### [Requirement]
Out of the entries that follow, copy each line containing "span".

### [Information supplied]

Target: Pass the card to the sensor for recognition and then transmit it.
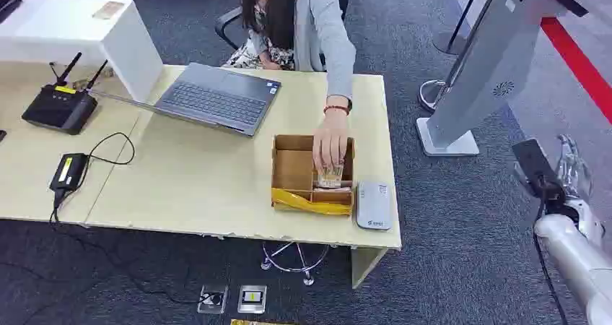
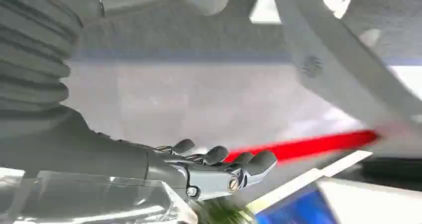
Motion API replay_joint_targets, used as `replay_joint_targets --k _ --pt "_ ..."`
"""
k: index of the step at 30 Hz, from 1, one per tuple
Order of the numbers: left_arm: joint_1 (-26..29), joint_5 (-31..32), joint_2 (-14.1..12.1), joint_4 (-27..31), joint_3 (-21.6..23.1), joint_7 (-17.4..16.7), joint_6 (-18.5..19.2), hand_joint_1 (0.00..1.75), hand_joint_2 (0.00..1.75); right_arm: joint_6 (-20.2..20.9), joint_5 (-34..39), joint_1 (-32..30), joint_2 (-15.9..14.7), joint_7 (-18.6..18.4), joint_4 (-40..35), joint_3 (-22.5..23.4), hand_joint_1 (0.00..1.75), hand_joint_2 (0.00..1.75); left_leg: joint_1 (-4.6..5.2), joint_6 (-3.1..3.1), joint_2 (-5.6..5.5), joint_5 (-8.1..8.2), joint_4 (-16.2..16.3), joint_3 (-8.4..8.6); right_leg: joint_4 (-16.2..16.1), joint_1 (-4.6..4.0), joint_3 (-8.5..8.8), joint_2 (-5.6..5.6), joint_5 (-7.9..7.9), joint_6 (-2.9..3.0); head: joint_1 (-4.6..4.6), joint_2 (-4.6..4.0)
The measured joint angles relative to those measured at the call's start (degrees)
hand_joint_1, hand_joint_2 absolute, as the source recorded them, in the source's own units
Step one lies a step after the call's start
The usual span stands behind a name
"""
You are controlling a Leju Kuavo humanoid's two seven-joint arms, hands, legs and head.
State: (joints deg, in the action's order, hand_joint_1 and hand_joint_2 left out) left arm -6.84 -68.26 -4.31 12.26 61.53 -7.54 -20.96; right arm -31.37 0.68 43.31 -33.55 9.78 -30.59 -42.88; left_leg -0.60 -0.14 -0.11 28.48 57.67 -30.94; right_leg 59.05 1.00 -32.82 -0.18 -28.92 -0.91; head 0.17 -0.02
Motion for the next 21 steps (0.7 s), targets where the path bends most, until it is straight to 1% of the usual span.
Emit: replay_joint_targets --k 2,3,4,6,9,12,17,21 --pt "0.00 0.63 -0.50 0.00 0.02 0.37 0.96 0.00 0.00 -0.28 -13.55 -0.65 0.13 -7.43 -5.55 -0.35 0.00 1.75 -0.04 0.00 0.00 0.00 0.00 0.01 0.00 -0.04 -0.01 0.01 0.00 0.01 0.00 0.00" --pt "-0.01 0.91 -0.79 0.00 0.02 0.57 1.44 0.00 0.00 -0.04 -19.41 -1.30 0.17 -10.32 -8.83 -0.52 0.00 1.75 -0.04 0.00 0.00 0.00 0.00 0.01 0.00 -0.05 -0.01 0.01 -0.01 0.01 0.00 0.02" --pt "-0.03 1.16 -1.03 0.00 0.02 0.76 1.81 0.00 0.00 0.40 -23.14 -1.86 0.28 -12.68 -11.52 -0.68 0.00 1.75 -0.04 0.00 0.00 0.00 0.00 0.01 0.00 -0.05 -0.01 0.00 -0.01 0.02 0.00 0.00" --pt "-0.02 1.66 -1.55 -0.02 0.07 0.79 2.25 0.00 0.00 2.19 -28.60 -3.22 0.50 -15.38 -16.27 -0.74 0.00 1.75 -0.06 -0.01 -0.05 0.00 0.00 0.00 0.00 -0.07 -0.01 -0.04 -0.02 0.03 0.02 0.00" --pt "-0.02 2.01 -2.19 -0.17 0.24 0.79 2.49 0.00 0.00 4.44 -34.85 -5.05 0.90 -17.72 -23.59 -0.94 0.00 1.75 -0.06 -0.01 -0.05 0.00 -0.01 0.00 0.00 -0.07 -0.02 -0.03 -0.03 0.03 -0.02 0.00" --pt "-0.03 2.29 -2.64 -0.26 0.46 0.37 2.67 0.00 0.00 5.29 -38.01 -6.70 1.31 -18.87 -30.05 -1.66 0.00 1.75 -0.06 -0.01 -0.04 0.00 -0.01 0.00 -0.01 -0.07 -0.03 -0.02 -0.03 0.04 0.00 0.02" --pt "-0.02 2.66 -3.13 -0.31 0.52 0.11 2.90 0.00 0.00 5.29 -38.97 -8.01 1.97 -19.18 -35.94 -2.25 0.00 1.75 -0.05 -0.01 -0.04 0.00 -0.01 0.00 -0.01 -0.06 -0.03 -0.01 -0.03 0.04 0.02 0.00" --pt "-0.02 3.06 -3.58 -0.31 0.94 0.11 3.04 0.00 0.00 5.27 -38.64 -8.80 2.21 -18.74 -38.81 -2.62 0.00 1.75 -0.05 -0.01 -0.03 0.00 0.00 0.00 -0.02 -0.06 -0.04 0.00 -0.03 0.04 0.00 0.00"
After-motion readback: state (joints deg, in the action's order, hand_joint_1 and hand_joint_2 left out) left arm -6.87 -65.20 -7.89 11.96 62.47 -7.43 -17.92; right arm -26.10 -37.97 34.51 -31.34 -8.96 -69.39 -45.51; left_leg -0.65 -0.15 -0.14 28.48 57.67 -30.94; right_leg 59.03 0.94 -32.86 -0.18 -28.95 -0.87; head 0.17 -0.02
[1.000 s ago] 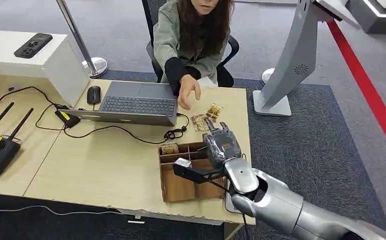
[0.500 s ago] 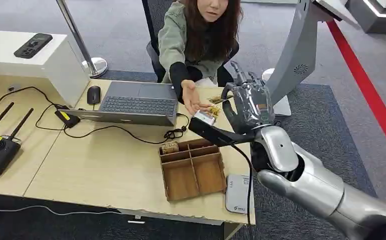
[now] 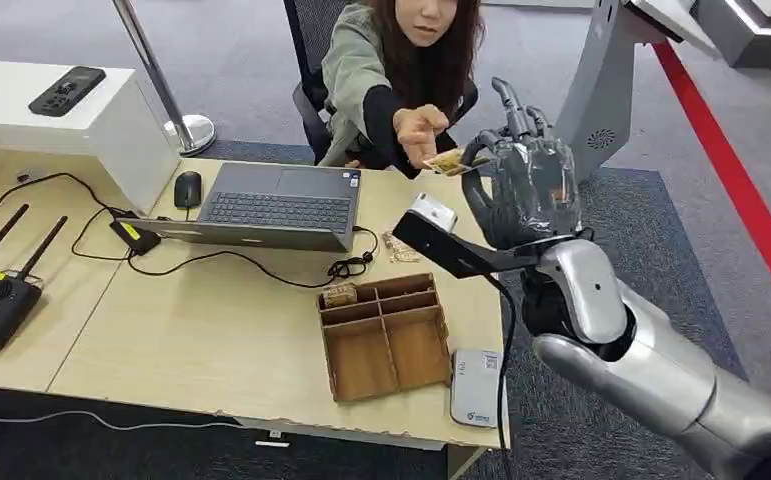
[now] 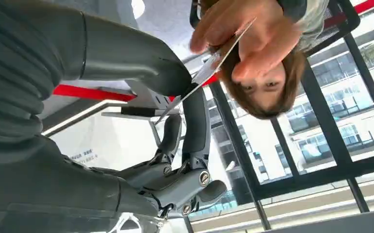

### [Reply]
The usual span stands behind a name
Motion for the next 21 steps (0.7 s), targets where the path bends most, until it is straight to 1% of the usual span.

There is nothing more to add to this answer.